Ci sono espedienti usati nella vita quotidiana ed esperimenti che lo confermano: se vengono per esempio dati i numeri

3 7 5 4 8 2 9 1 6 0

se ne possono ricordare all'incirca sette, mentre se si raggruppano

37 54 82 91 60

si ottengono cinque unità di informazione e rimane anche altro spazio libero da utilizzare nel deposito della memoria primaria.

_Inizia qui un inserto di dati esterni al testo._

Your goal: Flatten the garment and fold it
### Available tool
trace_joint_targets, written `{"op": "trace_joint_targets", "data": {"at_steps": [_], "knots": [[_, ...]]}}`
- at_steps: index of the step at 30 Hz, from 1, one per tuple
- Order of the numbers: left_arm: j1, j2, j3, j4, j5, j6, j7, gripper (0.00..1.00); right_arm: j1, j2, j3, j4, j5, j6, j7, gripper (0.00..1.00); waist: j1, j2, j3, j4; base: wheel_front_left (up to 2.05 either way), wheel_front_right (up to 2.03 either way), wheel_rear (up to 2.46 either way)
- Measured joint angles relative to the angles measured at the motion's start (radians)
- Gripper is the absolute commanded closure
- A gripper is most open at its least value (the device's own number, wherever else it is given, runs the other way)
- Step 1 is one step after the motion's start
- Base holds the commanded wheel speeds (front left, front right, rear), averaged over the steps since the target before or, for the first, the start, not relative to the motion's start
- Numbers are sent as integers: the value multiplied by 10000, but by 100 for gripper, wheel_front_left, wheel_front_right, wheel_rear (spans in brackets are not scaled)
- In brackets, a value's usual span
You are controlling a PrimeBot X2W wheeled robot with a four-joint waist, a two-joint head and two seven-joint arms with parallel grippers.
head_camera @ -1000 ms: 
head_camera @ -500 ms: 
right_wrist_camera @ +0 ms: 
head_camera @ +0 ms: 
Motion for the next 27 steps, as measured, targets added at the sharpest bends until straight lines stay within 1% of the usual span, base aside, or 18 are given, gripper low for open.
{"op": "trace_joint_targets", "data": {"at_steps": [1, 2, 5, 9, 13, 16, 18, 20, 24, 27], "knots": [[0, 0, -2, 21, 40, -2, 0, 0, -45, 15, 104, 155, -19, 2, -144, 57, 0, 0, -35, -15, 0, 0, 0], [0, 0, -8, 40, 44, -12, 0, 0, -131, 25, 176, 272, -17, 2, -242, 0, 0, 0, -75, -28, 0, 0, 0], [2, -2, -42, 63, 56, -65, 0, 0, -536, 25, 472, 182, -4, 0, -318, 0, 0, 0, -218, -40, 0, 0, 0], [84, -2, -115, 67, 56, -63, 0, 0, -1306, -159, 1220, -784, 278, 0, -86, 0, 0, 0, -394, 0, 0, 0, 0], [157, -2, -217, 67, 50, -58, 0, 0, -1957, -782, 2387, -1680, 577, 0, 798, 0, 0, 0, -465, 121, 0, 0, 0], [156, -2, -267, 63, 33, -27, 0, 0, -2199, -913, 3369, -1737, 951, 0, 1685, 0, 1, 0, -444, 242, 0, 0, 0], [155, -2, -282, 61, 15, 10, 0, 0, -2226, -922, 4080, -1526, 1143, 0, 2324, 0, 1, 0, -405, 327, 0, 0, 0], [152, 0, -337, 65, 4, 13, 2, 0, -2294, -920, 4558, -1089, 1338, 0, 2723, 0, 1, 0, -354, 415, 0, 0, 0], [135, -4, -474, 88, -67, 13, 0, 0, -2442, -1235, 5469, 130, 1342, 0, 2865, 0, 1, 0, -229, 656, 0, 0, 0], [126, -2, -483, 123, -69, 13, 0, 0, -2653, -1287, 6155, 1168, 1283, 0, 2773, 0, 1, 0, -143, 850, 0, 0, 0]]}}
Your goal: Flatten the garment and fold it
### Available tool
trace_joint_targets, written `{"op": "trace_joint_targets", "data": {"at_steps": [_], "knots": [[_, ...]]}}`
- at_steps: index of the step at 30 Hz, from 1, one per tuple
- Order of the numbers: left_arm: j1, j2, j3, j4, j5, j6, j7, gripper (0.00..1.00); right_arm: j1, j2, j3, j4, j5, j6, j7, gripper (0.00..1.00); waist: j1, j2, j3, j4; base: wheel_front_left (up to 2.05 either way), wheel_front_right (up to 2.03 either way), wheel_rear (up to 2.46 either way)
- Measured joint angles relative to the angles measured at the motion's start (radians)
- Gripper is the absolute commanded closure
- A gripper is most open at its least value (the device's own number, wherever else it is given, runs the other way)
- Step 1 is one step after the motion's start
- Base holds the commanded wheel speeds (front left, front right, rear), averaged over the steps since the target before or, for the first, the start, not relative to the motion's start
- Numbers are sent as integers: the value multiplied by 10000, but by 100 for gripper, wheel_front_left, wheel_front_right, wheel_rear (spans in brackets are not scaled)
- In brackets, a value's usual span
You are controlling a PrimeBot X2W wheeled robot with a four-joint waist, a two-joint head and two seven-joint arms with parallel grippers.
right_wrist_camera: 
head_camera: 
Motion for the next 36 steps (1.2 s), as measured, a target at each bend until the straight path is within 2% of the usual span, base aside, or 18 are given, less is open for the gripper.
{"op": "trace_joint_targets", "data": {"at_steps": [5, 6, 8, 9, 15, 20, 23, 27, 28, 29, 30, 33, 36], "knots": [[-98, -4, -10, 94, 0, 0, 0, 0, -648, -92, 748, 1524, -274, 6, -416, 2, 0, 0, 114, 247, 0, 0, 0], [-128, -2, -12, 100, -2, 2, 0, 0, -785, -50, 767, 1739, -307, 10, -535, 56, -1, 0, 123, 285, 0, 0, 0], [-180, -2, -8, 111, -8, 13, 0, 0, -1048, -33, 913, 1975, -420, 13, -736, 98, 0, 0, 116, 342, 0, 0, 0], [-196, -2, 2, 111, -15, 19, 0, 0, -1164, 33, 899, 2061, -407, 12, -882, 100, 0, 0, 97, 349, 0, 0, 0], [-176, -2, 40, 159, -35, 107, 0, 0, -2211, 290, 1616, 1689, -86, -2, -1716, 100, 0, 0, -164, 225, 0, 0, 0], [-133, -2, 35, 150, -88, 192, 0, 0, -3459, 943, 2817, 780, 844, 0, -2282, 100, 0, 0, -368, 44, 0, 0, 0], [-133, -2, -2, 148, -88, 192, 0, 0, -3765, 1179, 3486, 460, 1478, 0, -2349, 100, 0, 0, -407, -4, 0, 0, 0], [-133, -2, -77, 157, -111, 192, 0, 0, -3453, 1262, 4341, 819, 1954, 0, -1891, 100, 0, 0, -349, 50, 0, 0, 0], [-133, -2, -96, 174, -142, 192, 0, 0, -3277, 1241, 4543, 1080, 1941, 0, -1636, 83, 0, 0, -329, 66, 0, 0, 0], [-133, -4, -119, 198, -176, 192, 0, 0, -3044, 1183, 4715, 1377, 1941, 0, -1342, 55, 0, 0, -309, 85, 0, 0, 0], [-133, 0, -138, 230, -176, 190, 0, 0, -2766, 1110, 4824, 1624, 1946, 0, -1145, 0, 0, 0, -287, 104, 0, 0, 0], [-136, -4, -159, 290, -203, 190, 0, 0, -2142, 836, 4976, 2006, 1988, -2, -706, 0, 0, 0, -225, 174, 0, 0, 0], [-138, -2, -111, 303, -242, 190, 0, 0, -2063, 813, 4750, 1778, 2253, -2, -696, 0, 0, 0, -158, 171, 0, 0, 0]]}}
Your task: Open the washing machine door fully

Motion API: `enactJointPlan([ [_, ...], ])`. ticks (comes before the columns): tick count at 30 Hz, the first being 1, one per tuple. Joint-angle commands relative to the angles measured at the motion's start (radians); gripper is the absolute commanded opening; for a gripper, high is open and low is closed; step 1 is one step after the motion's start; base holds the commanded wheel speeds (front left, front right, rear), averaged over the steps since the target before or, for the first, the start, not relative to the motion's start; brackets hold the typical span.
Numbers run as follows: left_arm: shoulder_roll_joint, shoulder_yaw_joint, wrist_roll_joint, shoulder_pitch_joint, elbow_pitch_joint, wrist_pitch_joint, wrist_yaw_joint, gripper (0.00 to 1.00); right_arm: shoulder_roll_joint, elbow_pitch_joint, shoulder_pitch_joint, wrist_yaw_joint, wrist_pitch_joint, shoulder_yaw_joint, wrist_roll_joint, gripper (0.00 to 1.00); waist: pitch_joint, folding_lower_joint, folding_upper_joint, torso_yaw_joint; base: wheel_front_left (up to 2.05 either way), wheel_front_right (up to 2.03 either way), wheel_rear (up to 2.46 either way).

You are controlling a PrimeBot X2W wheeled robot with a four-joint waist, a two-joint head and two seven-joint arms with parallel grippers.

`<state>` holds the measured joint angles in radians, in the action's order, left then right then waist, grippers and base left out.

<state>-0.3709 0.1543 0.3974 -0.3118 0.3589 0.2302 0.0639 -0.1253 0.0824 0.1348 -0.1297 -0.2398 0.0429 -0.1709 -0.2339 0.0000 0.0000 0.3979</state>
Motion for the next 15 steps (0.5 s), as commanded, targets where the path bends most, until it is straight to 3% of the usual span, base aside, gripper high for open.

Questo raggruppamento in blocchi, che riesce bene ad esempio con in numeri, diventa quasi impossibile da effettuare con le parole, rimanendo in ambito verbale. In pratica però è possibile effettuare una sintesi di simboli condensando il significato di più parole in un concetto o in una immagine, ottenendo in tal modo una singola unità di informazione che può essere confrontata semanticamente con altre formate con lo stesso procedimento.


Riduzione all'uno

Un altro risultato interessante riguarda il decadimento della memoria di lavoro in seguito a interferenze di altri stimoli. I risultati sono stati sorprendenti: presentando materiale "verbale" (numeri o lettere), si verificava perdita di memoria se il materiale di interferenza era anch’esso verbale.5 Se invece il materiale interposto era di altro tipo, ad esempio "musicale", come la sequenza di suoni dei varia altezza, non vi era alcuna perdita di ricordo del materiale verbale. Ciò che colpisce è che i risultati hanno sorpreso gli stessi soggetti. A quanto pare le persone si aspettano che il materiale verbale interferisca con il materiale melodico e restano apertamente sorpresi quanto sia minima in realtà questa influenza reciproca.


Decadimento della
memoria

Uno degli effetti della cultura scolastica, almeno di quella classica, era quello di addestrare il pensiero a strategie mnemoniche (per lo più inconsapevoli) che permettono di tenere presenti nella memoria di lavoro molto materiale, in formati diverso, verbale o per immagini, per poterlo elaborare. Si affinava la capacità di costruire chunks sempre più complessi imparando ad operare una sorta di "compressione cognitiva". 6Lo studio delle lettere classiche, latino e greco, per esempio, o della matematica ha sempre avuto a mio avviso un ruolo importante in questo addestramento, che oggi si mostra spesso tragicamente carente. Non mi riferisco ovviamente ai contenuti disciplinari, ma ad abilità trasversali quali quella di decodificare un testo che non si limiti a una principale e una secondaria.